Chapter 1: System Considerations

Prentice Hall

1 2 3 4 5 Page 3
Page 3 of 5

Disk Drive Space Considerations

The next item to discuss is what is required for drive space. In essence, the disk subsystem assigned to the system needs to be big enough to contain the COS and ESX. The swap file for the COS, storage space for the virtual swap file (used to overcommit memory in ESX), VM disk files, local ISO images, and backups of the Virtual Machine Disk Format (VMDK) files for disaster-recovery reasons. If Fibre Channel or iSCSI is available, it is obvious that you should offload the VM disk files to these systems. When we are booting from a SAN we have to share the Fibre Channel adapter between the service console and ESX for ESX earlier than version 3.0. The sharing of the Fibre Channel adapter ports is not a best practice and is offered as a matter of convenience and not really suggested for use. (Boot from a SAN is covered fully in Chapter 3, "Installation"). Putting temporary storage (COS swap) onto expensive SAN or iSCSI storage is also not a best practice; the recommendation is that there be some form of local disk space to host the OS and the COS swap files. It is a requirement for VMotion in ESX version 3 that the per-VM VMkernel swap live on the remote storage device. The general recommendation is roughly 72GB in a RAID 1 or mirrored configuration for the operating system and its necessary file systems, and for local storage of ISO files and other items as necessary.

For ESX versions earlier than version 3, the VMkernel swap file space should be twice the amount of memory in the machine. However, if twice the amount of memory in the machine is greater than 64GB, another VMkernel swap file should be used. Each VMkernel swap file should live on its own VMFS. VMs could live on a VMFS created larger than 64GB, and then a few VMs could live with the virtual swap files. However, if there will be no VMs on these VMFS partitions, the partitions could be exactly 64GB and use RAID 0 or unprotected RAID storage. The caveat in this case is if you lose a drive for this RAID device, it's possible the ESX Server will no longer be able to overcommit memory and those VMs currently overcommitted will fail. Use the fastest RAID level and place the virtual swap file on a VMFS on its own RAID set. It is also possible to place the VMkernel swap with the operating system on the recommended RAID 1 device.
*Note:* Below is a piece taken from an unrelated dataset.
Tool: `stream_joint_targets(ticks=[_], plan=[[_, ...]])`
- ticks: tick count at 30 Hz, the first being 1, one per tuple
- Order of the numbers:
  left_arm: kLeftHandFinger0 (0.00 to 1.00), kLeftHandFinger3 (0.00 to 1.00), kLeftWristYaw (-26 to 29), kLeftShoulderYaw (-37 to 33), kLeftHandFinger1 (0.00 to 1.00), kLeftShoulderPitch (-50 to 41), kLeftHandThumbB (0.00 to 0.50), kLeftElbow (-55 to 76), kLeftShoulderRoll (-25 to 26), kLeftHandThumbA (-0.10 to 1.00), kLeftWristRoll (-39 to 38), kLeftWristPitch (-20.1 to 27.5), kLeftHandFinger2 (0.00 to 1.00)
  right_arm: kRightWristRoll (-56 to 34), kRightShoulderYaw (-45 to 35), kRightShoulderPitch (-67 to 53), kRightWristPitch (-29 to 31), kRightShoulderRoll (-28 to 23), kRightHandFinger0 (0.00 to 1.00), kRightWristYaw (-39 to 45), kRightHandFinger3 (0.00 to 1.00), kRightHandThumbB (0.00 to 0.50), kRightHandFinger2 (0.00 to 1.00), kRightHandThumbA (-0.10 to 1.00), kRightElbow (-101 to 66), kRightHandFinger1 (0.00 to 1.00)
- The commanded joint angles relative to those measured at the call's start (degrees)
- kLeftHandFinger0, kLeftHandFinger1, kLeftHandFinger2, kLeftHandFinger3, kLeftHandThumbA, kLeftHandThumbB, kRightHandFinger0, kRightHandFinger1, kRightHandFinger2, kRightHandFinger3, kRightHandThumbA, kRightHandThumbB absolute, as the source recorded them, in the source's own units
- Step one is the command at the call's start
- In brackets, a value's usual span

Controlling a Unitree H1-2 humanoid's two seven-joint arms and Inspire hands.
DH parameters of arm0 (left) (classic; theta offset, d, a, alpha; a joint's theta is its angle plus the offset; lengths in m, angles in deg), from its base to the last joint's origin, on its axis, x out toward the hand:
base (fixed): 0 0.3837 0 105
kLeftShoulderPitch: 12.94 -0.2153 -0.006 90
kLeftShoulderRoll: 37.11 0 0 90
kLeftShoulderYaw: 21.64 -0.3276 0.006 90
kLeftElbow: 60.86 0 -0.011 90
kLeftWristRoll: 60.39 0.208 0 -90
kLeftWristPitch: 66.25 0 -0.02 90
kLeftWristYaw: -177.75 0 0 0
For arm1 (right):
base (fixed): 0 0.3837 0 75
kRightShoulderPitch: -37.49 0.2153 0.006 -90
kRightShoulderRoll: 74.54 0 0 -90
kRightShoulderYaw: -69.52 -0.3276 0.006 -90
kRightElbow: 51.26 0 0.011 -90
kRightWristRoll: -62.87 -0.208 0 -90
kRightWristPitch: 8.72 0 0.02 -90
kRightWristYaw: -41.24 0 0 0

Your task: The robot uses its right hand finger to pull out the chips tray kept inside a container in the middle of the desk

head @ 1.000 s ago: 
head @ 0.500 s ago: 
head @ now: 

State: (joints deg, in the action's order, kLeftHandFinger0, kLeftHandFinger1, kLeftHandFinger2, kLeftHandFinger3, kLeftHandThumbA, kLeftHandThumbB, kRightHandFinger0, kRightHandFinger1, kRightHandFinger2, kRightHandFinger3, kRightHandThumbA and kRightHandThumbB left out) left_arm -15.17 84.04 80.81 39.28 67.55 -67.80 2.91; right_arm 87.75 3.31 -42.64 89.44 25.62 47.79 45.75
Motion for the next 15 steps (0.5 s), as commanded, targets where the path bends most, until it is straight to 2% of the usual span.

RAID 5 is really a waste for the VMkernel swap. RAID 1 or the VMFS partition containing the VMkernel swap file for ESX versions earlier than version 3 is the best choice.

For ESX version 3, there is no need to have a single VMkernel swap file. These are now included independently with each VM.

Any VMFS that contains VMs should use a RAID 5 configuration for the best protection of data. Chapter 12, "Disaster Recovery and Backup," covers the disk configuration in much more detail as it investigates the needs of the local disk from a disaster-recovery (DR) point of view. The general DR point of view is to have enough local space to run critical VMs from the host without the need for a SAN or iSCSI device.


Best Practice for Disk - Have as much local disk as possible to hold VMkernel swap files (twice memory for low-memory systems and equal to memory for the larger-memory systems) for ESX versions earlier than version 3.

Have as much local disk necessary to hold the OS, local ISO images, local backups of critical VMs, and perhaps some local VMs.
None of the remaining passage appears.